Z-buffer: Assume that we have a triangulated B-rep model. It turns out that we can very efficiently scan-convert a triangle. That is, we can very quickly generate the coordinates of all the pixels covered by this triangle on the screen. Furthermore, at each (x,y) pixel coordinate covered by the triangle we can generate (with very little extra effort) the depth of the corresponding surface point (depth = orthogonal distance from the image plane). So, in order to get an image of a model with hidden surfaces removed we maintain another buffer alongside the frame buffer. This buffer is called the Z-buffer. The Z-buffer is initialized to some large value. Now we scan-convert the triangles in the model one by one, but for each pixel, before writing it to the frame buffer, we test if its depth is smaller than the one already in the Z-buffer. Only pixels that pass this test are written to the frame buffer (and their depth value is written to the Z-buffer).


Shading Models

We could assign objects a constant color, but that would be boring, unrealistic, and it would be hard to discern the shape of the object when it is shaded in this manner.

In order to assign more realistic colors to the surface points visible at each pixel we attempt to simulate the physical world. This is difficult to do precisely, so we will resort to various shading models,  which are simplified models of the physical reality.

Lambertian reflection is the simplest shading model in computer graphics. The brightness of a Lambertian surface is proportional to the cosine of the angle between the surface normal and a vector directed at the light source. The ambient term is often added in order to create some illumination in areas that face away from the light source.

Lambertian reflection model is appropriate for rough matte surface finishes. For shiny surfaces we expect to see specular highlights whose location depends on the position of the observer relative to the surface and the light source. This shortcoming was addressed by the Phong reflection model, and the Blinn-Phong reflection models. Both of these include an exponential term that succeeds in producing nice looking view-dependent highlights.

The Cook-Torrance model is a physically-based model.

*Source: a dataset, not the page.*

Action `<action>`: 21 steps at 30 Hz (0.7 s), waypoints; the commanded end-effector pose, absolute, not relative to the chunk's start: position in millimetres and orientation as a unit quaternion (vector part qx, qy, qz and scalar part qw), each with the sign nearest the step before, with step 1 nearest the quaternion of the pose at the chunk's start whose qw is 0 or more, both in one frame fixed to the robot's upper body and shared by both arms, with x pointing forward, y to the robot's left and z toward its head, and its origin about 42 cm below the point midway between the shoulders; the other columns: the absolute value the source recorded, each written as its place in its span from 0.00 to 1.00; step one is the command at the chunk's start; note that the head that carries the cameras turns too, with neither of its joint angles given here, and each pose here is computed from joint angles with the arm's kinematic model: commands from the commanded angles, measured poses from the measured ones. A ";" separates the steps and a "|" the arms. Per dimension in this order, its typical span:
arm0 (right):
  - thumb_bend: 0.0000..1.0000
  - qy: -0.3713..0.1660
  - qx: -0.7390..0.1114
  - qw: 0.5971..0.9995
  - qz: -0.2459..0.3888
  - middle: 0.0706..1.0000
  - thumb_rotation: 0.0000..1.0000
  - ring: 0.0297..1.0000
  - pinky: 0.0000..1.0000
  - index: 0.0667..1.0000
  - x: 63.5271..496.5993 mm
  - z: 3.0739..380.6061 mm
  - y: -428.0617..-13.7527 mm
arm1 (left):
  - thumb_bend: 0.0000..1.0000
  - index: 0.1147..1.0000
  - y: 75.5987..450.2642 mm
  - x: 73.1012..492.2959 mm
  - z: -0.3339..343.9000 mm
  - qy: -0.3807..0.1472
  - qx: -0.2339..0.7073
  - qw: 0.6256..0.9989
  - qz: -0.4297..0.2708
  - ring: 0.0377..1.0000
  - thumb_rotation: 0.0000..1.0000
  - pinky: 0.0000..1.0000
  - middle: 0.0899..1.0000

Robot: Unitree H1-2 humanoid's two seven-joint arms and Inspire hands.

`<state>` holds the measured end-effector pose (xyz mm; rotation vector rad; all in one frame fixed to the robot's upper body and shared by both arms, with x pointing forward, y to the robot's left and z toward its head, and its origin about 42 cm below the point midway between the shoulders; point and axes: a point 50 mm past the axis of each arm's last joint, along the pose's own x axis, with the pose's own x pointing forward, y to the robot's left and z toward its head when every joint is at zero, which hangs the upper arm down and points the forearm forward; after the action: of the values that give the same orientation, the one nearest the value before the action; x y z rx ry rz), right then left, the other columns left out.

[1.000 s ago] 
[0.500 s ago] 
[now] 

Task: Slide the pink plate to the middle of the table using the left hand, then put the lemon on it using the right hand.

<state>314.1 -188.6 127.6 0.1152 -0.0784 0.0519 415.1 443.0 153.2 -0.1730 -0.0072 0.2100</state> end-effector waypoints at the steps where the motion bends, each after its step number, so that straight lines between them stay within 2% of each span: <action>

It produces more accurate approximations than the empirical models, but it is also considerably more complicated, and requires various physical information about the surface and the material. The analysis is based on the assumption that the surface is made out of mirror-like microfacets, whose normals are distributed about the average surface normal according to some distribution function. The analysis takes into account the self-occlusion of the surface by its own microfacets.

Even more complex physically-based models have been derived, however they are rarely used in practice.